* _Activity_: From the data that follows, set down exactly the lines from the one with "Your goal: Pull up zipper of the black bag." through the one with "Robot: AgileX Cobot", counting both. Pictures stay out.

* _Exercise data_:
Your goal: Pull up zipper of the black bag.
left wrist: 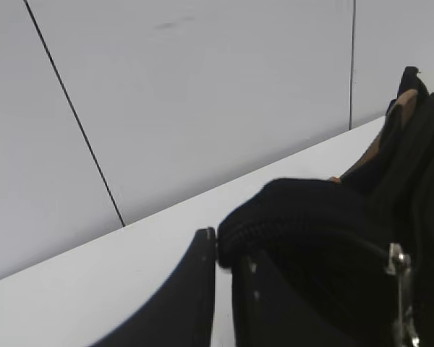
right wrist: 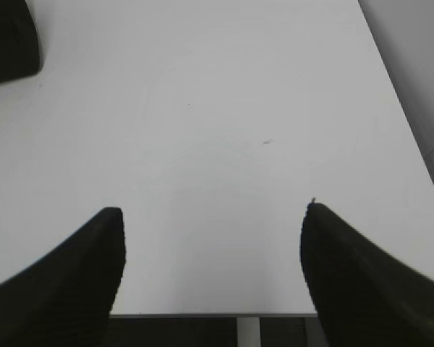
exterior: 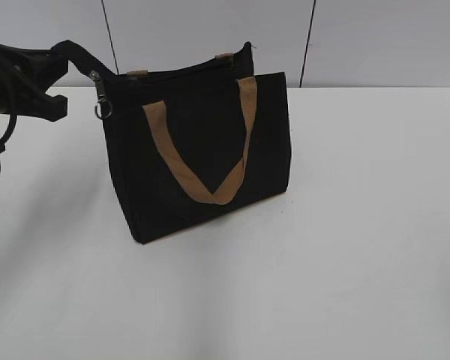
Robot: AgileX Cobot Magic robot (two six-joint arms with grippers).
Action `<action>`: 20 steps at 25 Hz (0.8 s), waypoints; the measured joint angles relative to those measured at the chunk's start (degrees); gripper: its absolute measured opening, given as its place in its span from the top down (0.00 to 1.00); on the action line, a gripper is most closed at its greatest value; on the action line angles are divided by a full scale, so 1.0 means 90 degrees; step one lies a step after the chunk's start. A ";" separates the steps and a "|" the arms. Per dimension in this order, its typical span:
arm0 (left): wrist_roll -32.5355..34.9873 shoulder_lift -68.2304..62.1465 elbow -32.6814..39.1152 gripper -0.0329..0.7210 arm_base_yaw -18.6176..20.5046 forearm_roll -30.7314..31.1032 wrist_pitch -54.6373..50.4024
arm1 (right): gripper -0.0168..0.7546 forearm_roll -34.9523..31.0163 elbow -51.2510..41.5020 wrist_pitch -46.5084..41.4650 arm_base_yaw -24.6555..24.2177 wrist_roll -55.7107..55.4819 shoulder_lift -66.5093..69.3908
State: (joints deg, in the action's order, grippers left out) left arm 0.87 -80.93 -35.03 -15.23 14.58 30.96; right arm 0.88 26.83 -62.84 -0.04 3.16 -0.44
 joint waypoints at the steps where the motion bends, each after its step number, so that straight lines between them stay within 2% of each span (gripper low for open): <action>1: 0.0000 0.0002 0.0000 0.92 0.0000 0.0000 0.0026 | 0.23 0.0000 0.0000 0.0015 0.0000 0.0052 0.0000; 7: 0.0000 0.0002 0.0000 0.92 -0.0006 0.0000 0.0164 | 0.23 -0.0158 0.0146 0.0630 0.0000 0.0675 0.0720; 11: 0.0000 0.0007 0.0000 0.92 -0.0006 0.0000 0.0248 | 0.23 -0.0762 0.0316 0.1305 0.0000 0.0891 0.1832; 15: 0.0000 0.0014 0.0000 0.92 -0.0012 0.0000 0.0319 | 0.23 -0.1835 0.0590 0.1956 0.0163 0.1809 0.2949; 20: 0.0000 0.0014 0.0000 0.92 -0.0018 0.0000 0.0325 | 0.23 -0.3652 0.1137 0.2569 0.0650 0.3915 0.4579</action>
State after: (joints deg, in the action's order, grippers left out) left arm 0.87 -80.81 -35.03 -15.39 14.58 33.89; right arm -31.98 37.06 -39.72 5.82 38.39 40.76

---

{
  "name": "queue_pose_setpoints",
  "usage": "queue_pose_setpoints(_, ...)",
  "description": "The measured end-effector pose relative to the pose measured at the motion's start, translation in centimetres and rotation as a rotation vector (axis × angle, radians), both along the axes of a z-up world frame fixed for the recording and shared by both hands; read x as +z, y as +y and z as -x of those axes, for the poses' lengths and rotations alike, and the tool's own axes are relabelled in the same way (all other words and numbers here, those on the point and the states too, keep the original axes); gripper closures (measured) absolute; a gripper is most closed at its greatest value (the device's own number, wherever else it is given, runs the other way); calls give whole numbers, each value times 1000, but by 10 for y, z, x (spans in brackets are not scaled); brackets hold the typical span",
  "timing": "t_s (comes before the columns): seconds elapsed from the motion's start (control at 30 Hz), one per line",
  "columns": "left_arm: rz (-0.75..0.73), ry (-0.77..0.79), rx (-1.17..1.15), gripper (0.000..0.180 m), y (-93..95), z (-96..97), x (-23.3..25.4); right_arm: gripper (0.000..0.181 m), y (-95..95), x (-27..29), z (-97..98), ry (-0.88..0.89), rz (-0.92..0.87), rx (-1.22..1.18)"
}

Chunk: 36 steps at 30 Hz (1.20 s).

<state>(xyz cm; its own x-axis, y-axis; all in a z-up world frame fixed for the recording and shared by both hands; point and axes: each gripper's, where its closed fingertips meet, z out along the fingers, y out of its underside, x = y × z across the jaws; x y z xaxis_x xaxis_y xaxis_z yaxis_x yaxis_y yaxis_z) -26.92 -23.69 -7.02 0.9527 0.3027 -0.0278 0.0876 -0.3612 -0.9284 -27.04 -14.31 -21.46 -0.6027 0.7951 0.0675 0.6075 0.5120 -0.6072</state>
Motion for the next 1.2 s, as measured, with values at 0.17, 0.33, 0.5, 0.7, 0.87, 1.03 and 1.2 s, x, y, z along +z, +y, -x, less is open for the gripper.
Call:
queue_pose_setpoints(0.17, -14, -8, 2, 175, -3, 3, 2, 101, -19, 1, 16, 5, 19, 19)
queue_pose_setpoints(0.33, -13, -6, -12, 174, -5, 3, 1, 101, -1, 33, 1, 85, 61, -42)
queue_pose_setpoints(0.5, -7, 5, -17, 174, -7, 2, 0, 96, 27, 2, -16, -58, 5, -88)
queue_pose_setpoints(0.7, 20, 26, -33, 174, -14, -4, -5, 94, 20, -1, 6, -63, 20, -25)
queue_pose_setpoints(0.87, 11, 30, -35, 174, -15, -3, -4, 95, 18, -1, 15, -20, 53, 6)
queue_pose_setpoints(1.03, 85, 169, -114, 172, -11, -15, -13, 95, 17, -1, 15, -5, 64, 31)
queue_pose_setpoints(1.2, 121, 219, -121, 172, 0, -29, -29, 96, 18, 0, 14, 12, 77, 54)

* _Completed exercise_:
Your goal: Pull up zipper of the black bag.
left wrist: 
right wrist: 
exterior: 
Robot: AgileX Cobot Magic robot (two six-joint arms with grippers).

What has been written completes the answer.